Huntsville, Ala.-based SCI said that net income for its third fiscal quarter, excluding extraordinary events, came to $49.7 million, or 37 cents in earnings per share, a 54 percent increase over net income of $32.4 million, or 24 cents a share, from the same period the year before.
Sales rose 38 percent to $2.2 billion from $1.6 billion for the first three months of the year.
The increase in sales and profits comes amid a time of transition for the company. SCI, which assembles PCs for major manufacturers such as Apple Computer and Hewlett-Packard, was for several years the leader in the contract manufacturing business.

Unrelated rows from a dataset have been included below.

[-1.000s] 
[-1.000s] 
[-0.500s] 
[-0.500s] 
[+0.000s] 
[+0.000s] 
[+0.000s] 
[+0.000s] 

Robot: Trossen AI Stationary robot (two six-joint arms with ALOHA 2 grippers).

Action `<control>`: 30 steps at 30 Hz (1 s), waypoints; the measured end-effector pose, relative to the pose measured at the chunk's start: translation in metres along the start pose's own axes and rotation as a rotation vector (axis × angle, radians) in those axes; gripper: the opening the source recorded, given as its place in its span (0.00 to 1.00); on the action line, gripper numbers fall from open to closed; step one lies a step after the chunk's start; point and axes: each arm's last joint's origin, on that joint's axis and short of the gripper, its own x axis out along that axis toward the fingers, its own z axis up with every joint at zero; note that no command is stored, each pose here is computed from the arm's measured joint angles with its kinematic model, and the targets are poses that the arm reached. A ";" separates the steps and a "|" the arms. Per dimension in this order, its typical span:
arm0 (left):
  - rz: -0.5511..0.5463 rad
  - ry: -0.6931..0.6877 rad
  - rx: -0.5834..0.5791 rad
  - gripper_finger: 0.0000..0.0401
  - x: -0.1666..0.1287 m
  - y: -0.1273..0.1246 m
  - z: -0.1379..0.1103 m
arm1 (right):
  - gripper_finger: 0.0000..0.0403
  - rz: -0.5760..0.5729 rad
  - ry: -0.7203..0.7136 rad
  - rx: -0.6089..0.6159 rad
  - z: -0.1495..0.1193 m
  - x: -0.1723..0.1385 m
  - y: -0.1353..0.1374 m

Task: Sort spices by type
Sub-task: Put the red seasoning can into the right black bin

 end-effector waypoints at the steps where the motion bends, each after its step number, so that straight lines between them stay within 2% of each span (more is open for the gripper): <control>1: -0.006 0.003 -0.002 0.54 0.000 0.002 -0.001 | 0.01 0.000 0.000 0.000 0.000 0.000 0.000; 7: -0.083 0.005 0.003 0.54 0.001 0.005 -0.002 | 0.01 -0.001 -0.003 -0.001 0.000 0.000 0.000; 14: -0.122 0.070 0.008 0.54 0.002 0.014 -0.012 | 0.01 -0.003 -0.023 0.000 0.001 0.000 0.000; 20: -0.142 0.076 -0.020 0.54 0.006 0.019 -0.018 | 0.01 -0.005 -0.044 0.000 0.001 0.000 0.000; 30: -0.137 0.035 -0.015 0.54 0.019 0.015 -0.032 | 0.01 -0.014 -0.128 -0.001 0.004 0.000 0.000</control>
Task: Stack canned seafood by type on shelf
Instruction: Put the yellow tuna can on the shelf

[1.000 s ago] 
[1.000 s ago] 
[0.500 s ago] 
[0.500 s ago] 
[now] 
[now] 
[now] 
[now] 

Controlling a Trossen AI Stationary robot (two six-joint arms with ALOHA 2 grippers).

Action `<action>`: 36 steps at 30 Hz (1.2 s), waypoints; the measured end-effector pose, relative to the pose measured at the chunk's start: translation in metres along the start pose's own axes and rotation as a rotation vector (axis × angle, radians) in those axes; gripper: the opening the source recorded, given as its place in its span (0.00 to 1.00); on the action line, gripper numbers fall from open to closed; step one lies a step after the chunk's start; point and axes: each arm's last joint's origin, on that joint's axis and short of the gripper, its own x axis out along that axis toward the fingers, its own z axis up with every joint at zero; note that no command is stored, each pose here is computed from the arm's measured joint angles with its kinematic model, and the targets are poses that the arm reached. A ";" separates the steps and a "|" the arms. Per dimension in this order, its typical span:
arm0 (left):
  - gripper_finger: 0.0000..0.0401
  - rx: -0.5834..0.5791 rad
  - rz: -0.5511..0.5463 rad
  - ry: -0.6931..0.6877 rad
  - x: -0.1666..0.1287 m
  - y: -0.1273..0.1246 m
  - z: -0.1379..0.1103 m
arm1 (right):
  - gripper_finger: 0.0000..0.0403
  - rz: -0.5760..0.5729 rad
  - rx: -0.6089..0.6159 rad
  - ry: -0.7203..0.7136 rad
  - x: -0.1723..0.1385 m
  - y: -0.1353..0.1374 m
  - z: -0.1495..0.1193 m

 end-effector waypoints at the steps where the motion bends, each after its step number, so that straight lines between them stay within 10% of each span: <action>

Last year, however, rival Solectron took over the top spot in the industry, while other competitors, such as Flextronics, grabbed market share through rapid acquisitions.
SCI also had to contend with declining profits, sparked in part by increased competition. And amid these problems, chief executive Olin King said he would hand over control of the company to Eugene Sapp.
Since then, the company has expanded beyond the PC into manufacturing communications equipment. Following the earnings results, numerous Wall Street analysts raised or reiterated their ratings on the stock to "buy" or "strong buy."
"Diversification of products together with growth in telecommunication products stimulated the revenue and operating margin growth in what has been a historically down sequential quarter for SCI," Sapp said in a statement.
He added: "Our product diversification strategy is not only providing growth, but is also abating some of the seasonal trends the company has seen in past years, particularly in the personal computer business."